▶ **Assignment**
Given the material below, return only the lines starting at the line with "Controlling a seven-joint" and ending at the line with "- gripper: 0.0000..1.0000", exactly as they appear.
(Supplied information begins)
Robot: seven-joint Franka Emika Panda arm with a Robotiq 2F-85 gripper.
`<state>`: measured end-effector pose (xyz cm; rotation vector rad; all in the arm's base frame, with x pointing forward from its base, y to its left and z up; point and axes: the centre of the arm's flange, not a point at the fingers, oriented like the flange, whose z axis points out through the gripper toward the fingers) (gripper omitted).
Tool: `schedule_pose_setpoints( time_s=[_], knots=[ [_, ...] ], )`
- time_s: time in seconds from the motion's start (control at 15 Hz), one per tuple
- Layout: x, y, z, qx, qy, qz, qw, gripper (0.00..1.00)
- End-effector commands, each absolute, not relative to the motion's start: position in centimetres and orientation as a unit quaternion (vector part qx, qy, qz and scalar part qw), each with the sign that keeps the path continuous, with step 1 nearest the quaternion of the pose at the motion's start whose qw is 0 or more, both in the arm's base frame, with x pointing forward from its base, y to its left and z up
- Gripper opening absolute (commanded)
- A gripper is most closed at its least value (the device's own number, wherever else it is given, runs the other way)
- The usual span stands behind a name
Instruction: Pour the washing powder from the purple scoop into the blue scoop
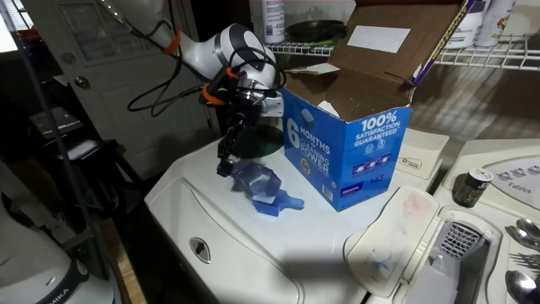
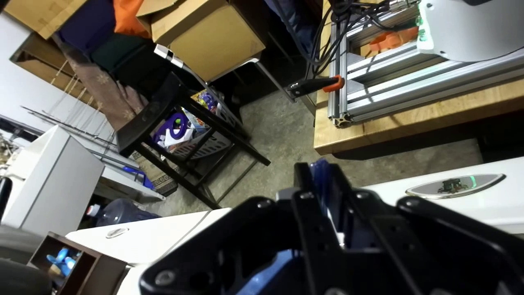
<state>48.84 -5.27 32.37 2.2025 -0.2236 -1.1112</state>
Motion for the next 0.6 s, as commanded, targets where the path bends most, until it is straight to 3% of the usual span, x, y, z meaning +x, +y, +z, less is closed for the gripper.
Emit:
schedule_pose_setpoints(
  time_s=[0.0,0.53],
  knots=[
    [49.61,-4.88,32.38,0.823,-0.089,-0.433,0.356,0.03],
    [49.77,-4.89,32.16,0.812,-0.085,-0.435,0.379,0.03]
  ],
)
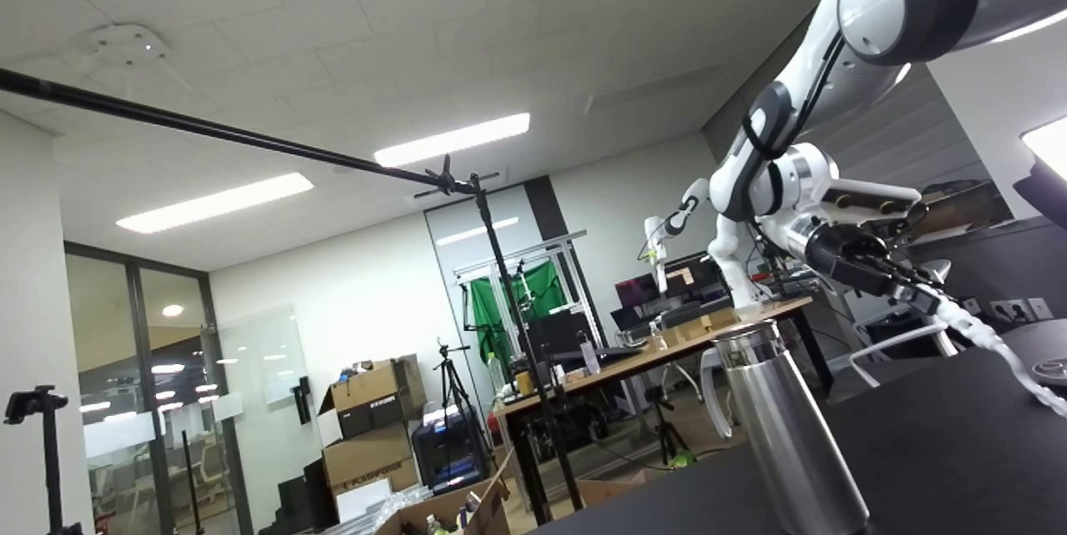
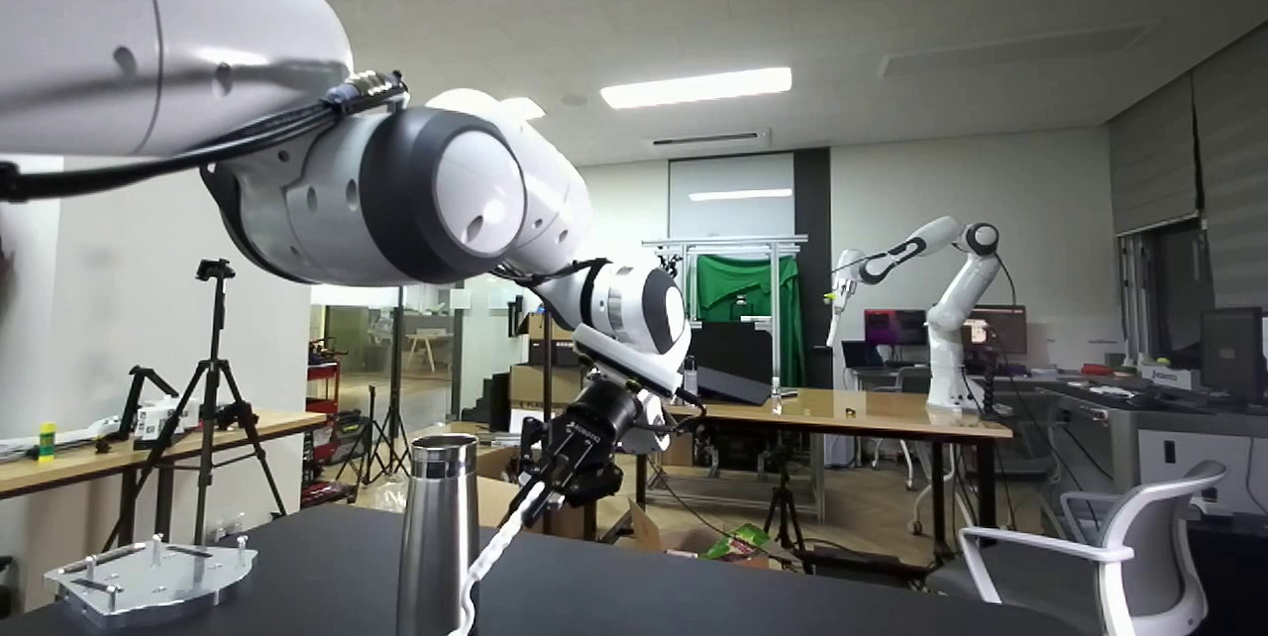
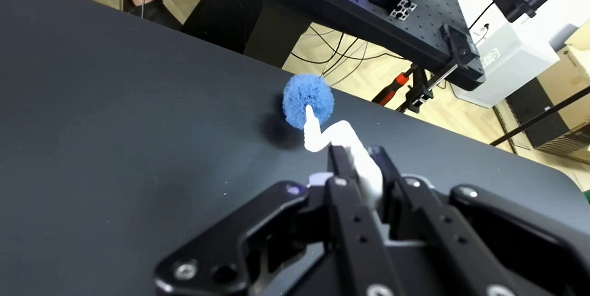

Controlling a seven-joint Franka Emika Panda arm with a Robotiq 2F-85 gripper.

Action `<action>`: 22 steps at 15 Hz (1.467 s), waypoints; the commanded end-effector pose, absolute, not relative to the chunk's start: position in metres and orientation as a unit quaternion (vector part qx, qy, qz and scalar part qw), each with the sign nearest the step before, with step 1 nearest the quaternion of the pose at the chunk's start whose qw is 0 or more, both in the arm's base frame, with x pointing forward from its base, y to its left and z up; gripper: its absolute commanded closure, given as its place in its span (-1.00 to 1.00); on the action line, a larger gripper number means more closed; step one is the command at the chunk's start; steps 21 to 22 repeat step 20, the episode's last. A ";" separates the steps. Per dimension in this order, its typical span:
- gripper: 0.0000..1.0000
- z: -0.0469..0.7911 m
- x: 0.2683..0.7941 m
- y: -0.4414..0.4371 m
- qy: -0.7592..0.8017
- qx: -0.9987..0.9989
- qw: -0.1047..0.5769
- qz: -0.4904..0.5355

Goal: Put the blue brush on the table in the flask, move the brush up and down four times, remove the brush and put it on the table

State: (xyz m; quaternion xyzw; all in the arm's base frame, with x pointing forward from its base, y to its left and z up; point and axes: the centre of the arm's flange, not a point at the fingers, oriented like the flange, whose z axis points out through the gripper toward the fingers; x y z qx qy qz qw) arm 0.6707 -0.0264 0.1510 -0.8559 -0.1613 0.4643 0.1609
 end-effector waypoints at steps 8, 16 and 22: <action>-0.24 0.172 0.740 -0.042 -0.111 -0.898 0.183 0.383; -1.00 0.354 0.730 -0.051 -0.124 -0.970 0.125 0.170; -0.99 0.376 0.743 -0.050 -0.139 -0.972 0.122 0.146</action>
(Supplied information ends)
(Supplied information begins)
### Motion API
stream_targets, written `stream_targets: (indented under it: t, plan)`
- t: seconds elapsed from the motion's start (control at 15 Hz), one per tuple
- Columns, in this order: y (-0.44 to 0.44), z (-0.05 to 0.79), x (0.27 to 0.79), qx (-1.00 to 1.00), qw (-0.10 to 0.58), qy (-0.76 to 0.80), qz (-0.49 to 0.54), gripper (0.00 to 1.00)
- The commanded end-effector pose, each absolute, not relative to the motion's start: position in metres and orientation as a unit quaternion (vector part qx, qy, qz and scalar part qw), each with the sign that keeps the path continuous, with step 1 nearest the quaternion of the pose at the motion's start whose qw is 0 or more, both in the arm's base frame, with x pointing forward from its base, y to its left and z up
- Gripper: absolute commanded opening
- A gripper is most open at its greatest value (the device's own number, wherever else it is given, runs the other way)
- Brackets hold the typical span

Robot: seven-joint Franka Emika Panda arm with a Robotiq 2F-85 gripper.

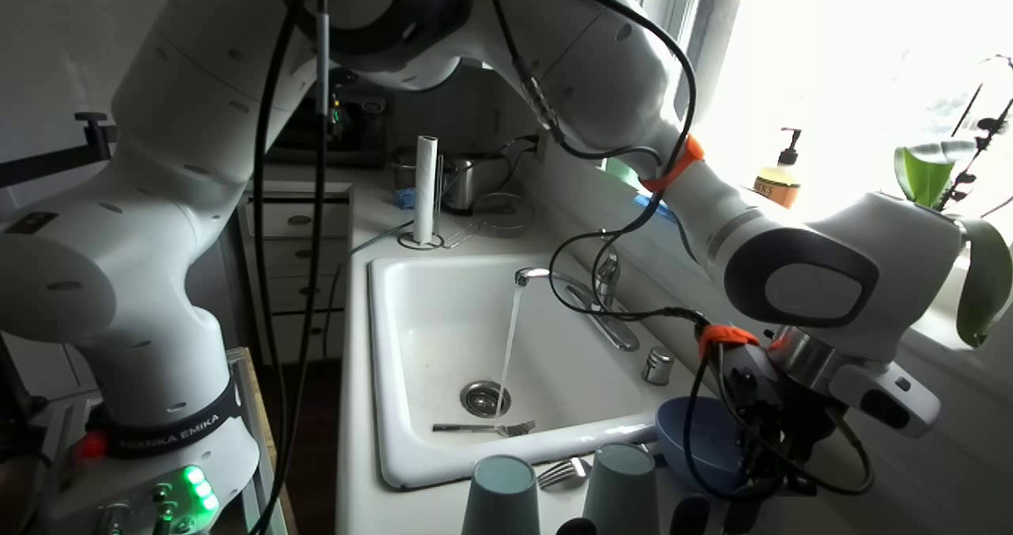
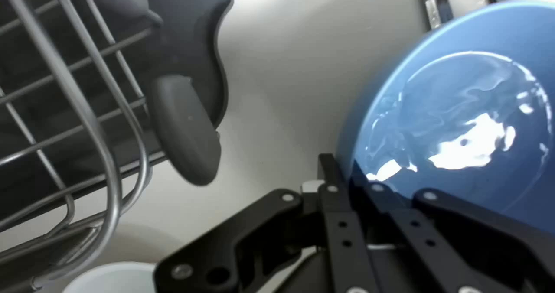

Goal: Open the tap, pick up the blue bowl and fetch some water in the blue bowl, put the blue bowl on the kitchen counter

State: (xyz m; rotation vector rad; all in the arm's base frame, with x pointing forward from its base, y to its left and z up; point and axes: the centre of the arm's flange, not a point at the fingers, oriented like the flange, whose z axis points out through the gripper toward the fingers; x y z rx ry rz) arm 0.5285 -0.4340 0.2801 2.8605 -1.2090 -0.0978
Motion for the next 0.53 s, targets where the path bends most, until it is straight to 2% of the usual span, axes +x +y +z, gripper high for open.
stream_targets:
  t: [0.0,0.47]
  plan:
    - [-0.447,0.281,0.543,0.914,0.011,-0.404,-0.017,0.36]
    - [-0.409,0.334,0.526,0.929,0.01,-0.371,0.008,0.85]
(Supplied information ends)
▶ **Output**
Controlling a seven-joint Franka Emika Panda arm with a Robotiq 2F-85 gripper.

Action `<action>`: 22 steps at 15 Hz (1.467 s), waypoints; the commanded end-effector pose, absolute, not relative to the chunk's start: position in metres and orientation as a unit quaternion (vector part qx, qy, qz and scalar part qw), each with the sign nearest the step before, with step 1 nearest the quaternion of the pose at the chunk's start whose qw is 0 or more, both in the arm's base frame, with x pointing forward from its base, y to its left and z up; gripper: its absolute commanded closure, given as its place in its span (-1.00 to 1.00); on the action line, a larger gripper number means more closed; step one is the command at the chunk's start; steps 21 to 22 repeat step 20, the episode's last. A ";" separates the steps. Per dimension in this order, its typical span:
- gripper: 0.0000..1.0000

Nothing further is required by the exercise.